There are many algorithms to solve the ranking problem. Most of the ranking algorithms fall under the class of “Supervised Learning” which would need a training set consisting of resumes graded by an expert. As we saw earlier this task is quite difficult as the grade will not only depend on the candidate profile but also on the job requirements. Moreover we can’t afford the luxury of a human expert training the algorithm for every job opening. We have to use data that is easily available without additional efforts. We do have some data of every job opening as hiring managers screen resumes and select some for interview. Its easy to extract this data from any ATS (Applicant Tracking System) . Hence we decided to use “Logistic Regression” that predicts the probability of a candidate being shortlisted based on the available data.

We have seen that “Logistic Regression” forecasts the probability based on weightages for various attributes learned from which resumes were shortlisted or rejected in the past. This probability in our case would indicate if the candidate is suitable or not. We would use this number to rank candidates in descending order of suitability.

Available Data

In our company we had access to data of the following 13 attributes for about 3000 candidates that were screened for about 100 openings over the last 6 months.
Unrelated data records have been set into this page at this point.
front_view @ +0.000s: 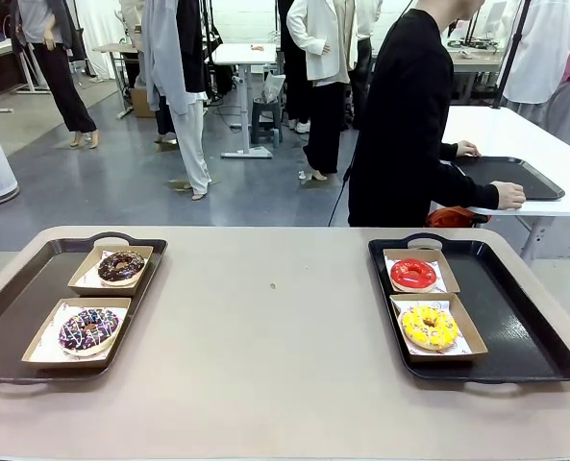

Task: Individually package the donuts and arrange them on the tray.
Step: Place the picked Paper togo box on the Handle tray.

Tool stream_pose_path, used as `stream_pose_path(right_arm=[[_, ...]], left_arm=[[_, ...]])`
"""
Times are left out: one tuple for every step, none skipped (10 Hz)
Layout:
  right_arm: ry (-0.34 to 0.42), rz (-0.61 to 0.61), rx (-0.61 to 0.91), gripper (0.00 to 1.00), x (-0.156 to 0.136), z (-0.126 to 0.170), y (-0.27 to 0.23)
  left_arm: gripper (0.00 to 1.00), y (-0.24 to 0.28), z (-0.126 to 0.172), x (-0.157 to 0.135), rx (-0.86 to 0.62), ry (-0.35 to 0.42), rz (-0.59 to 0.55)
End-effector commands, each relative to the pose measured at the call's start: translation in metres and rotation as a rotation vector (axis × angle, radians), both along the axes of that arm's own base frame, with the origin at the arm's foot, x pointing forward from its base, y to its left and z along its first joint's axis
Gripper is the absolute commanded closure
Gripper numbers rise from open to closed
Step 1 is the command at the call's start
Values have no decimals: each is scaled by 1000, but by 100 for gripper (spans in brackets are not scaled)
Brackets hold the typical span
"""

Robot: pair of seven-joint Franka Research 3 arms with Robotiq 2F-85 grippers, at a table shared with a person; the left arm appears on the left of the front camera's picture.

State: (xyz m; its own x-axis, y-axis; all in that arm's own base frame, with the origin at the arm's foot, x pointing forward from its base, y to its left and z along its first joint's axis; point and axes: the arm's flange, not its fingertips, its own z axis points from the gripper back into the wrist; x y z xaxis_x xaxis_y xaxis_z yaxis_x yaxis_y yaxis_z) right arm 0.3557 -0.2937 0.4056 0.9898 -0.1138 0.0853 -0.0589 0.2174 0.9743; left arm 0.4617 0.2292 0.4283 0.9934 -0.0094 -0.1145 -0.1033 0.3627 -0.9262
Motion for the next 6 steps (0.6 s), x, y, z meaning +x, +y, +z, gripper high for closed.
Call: stream_pose_path(right_arm=[[6,-5,-4,0,1,2,1],[6,-5,-4,0,1,2,1],[6,-5,-4,0,1,2,1],[6,-5,-4,0,1,2,1],[6,-5,-4,0,1,2,1],[6,-5,-4,0,1,2,1]], left_arm=[[0,38,-6,6,-150,-21,44],[0,46,-11,-9,-184,-42,48],[0,54,-14,-22,-202,-43,41],[0,59,-21,-33,-211,-38,42],[0,61,-23,-43,-203,-34,51],[0,62,-22,-49,-188,-31,53]])
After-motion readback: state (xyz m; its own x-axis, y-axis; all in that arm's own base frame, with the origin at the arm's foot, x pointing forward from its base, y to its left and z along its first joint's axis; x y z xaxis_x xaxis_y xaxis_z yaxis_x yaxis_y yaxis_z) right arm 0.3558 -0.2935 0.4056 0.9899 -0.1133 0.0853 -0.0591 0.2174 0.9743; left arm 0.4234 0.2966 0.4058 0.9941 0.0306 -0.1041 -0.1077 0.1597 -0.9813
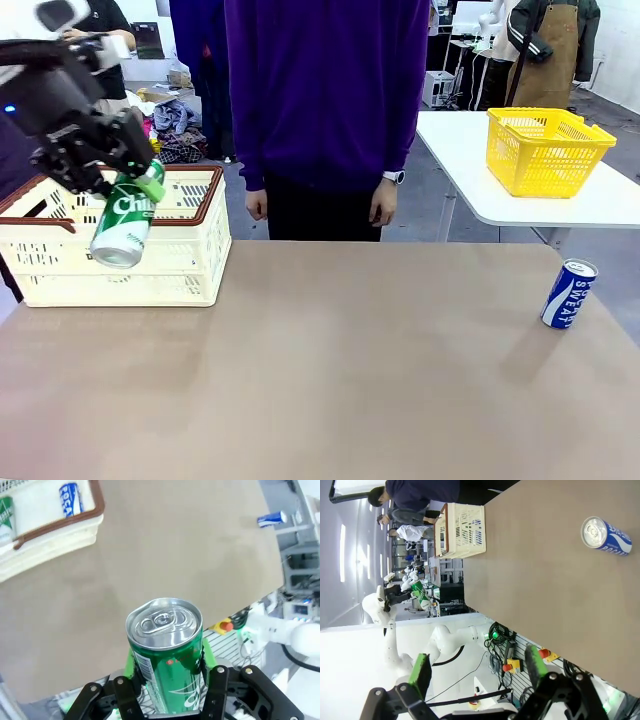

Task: Place the drinks into the Shopping basket.
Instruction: Pick up one drink and place it into the Shopping basket.

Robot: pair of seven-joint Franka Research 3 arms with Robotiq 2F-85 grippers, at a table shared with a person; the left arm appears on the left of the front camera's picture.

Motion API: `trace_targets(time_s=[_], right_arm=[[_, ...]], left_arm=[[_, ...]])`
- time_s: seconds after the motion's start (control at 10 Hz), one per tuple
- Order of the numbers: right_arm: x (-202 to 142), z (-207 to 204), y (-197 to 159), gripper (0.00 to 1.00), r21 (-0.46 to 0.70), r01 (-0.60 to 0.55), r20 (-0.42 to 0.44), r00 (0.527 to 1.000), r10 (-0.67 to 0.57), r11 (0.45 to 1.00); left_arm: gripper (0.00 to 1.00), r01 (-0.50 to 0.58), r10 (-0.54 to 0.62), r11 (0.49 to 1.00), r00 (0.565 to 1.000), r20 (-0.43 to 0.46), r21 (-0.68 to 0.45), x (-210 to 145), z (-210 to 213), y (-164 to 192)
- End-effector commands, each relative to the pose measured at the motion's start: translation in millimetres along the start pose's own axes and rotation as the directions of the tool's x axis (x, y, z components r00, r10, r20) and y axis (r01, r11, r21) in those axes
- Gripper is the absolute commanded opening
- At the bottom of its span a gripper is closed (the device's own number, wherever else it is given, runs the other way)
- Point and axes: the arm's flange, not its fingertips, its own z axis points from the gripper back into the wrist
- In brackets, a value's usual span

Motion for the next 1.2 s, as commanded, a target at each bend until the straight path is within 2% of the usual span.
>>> trace_targets(time_s=[0.0, 0.2, 0.3, 0.4, 0.5, 0.7, 1.0, 1.1], right_arm=[[-2, -1, 2, 1.00, 0.004, -0.008, -0.001, 1.000, 0.008, 1.000], [-2, -1, 2, 1.00, 0.004, -0.008, -0.001, 1.000, 0.008, 1.000], [-2, -1, 2, 1.00, 0.004, -0.008, -0.001, 1.000, 0.008, 1.000], [-2, -1, 2, 1.00, 0.004, -0.008, -0.001, 1.000, 0.008, 1.000], [-2, -1, 2, 1.00, 0.004, -0.008, -0.001, 1.000, 0.008, 1.000], [-2, -1, 2, 1.00, 0.004, -0.008, -0.001, 1.000, 0.008, 1.000], [-2, -1, 2, 1.00, 0.004, -0.008, -0.001, 1.000, 0.008, 1.000], [-2, -1, 2, 1.00, 0.004, -0.008, -0.001, 1.000, 0.008, 1.000]], left_arm=[[0.00, 0.064, -0.063, 0.997, 0.998, -0.027, 0.047, 10, -6, -19], [0.00, 0.064, -0.063, 0.997, 0.998, -0.027, 0.047, 10, -6, -19], [0.00, 0.015, -0.015, 1.000, 1.000, -0.012, 0.019, -1, -8, -3], [0.00, -0.006, 0.007, 1.000, 0.995, -0.097, 0.011, 44, 18, 13], [0.00, -0.057, 0.058, 0.998, 0.994, -0.087, 0.010, 81, 36, 32], [0.00, -0.054, 0.058, 0.997, 0.995, -0.081, 0.051, 136, 51, 66], [0.00, -0.063, 0.068, 0.997, 0.993, -0.100, 0.054, 225, 12, 130], [0.00, -0.113, 0.120, 0.990, 0.989, -0.082, 0.081, 244, -12, 147]])
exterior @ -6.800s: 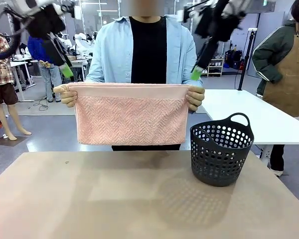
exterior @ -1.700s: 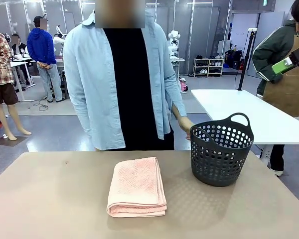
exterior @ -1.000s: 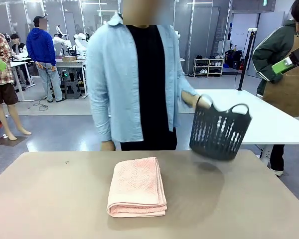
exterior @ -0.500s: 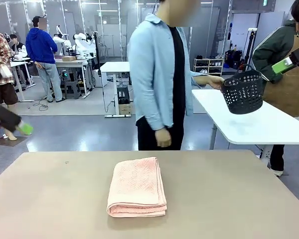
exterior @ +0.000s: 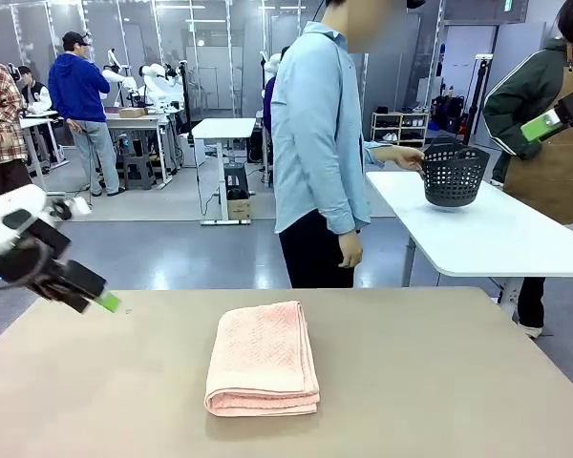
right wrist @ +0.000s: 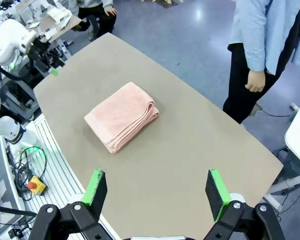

1)Current Compensation, 2)Expected Compensation, 3)Education, 4)Specialization, 5)Location , 6)Earliest Start Date, 7)Total Experience, 8)Relevant Experience, 9)Communication, 10)Current Employer, 11)Stability , 12)Education Gap and 13)Work Gap.

We needed to quantify some of these attributes like education, stability , communication etc. We applied our own judgment and converted the textual data to numbers.

Data Cleaning

We were unsure whether we will get consistent results as we were falling short of historical data of resumes. We ignored openings that were barely having 10 or less resumes screened. On the other hand we also discovered a problem with large training sets – particularly in the case of job openings that drag and remain open for long. These job openings are likely to have had change of requirements. As we learned later; consistent accuracy was obtained for job openings having training sets whose population was in the range of 40 to 80 resumes.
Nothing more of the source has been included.